Jelasin bahwa kamu membutuhkan cita-cita seperti yang kamu impikan di masa depan. Kamu bersedia bersungguh-sungguh menjalani prosesnya, yang juga bertujuan supaya orang tua bangga dan bahagia punya anak seperti kamu.

Niscaya sekeras apa pun sifat orang tuamu, dia perlahan akan luluh seperti batu yng ditetesi air perlahan-lahan. You are their child. Inshaa Allah batin orang tuamu terketuk untuk setuju dengan pilihanmu.
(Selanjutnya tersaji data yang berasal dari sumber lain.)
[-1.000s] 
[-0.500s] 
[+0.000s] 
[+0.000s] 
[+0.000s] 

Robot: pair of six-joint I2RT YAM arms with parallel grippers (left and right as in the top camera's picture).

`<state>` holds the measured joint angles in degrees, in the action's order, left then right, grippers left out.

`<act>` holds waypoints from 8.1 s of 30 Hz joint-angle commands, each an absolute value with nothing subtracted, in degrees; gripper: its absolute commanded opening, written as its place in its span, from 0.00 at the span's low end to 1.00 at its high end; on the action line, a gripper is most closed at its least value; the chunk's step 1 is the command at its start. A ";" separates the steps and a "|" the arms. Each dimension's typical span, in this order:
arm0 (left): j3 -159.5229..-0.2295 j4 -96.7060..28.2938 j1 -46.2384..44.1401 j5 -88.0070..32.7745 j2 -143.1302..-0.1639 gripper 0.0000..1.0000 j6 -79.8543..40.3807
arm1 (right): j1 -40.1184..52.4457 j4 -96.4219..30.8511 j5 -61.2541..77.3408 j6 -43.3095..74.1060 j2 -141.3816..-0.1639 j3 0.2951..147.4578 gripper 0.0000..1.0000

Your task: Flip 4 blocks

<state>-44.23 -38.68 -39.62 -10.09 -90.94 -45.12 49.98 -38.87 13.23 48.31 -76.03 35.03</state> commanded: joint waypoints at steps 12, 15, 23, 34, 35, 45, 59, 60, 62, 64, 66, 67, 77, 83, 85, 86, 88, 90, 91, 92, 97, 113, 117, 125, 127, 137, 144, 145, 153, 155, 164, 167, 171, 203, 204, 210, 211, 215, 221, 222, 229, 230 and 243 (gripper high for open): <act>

Semoga.

Cita-cita adalah sesuatu yang harus kamu perjuangkan selagi masih ada kesempatan atau kamu menuruti keinginan orang tuamu pun, itu pilihan kamu. Pilihlah pilihan yang membuat kamu bahagia. So, cita-citamu menuruti keinginan orang tua atau kebutuhan diri sendiri?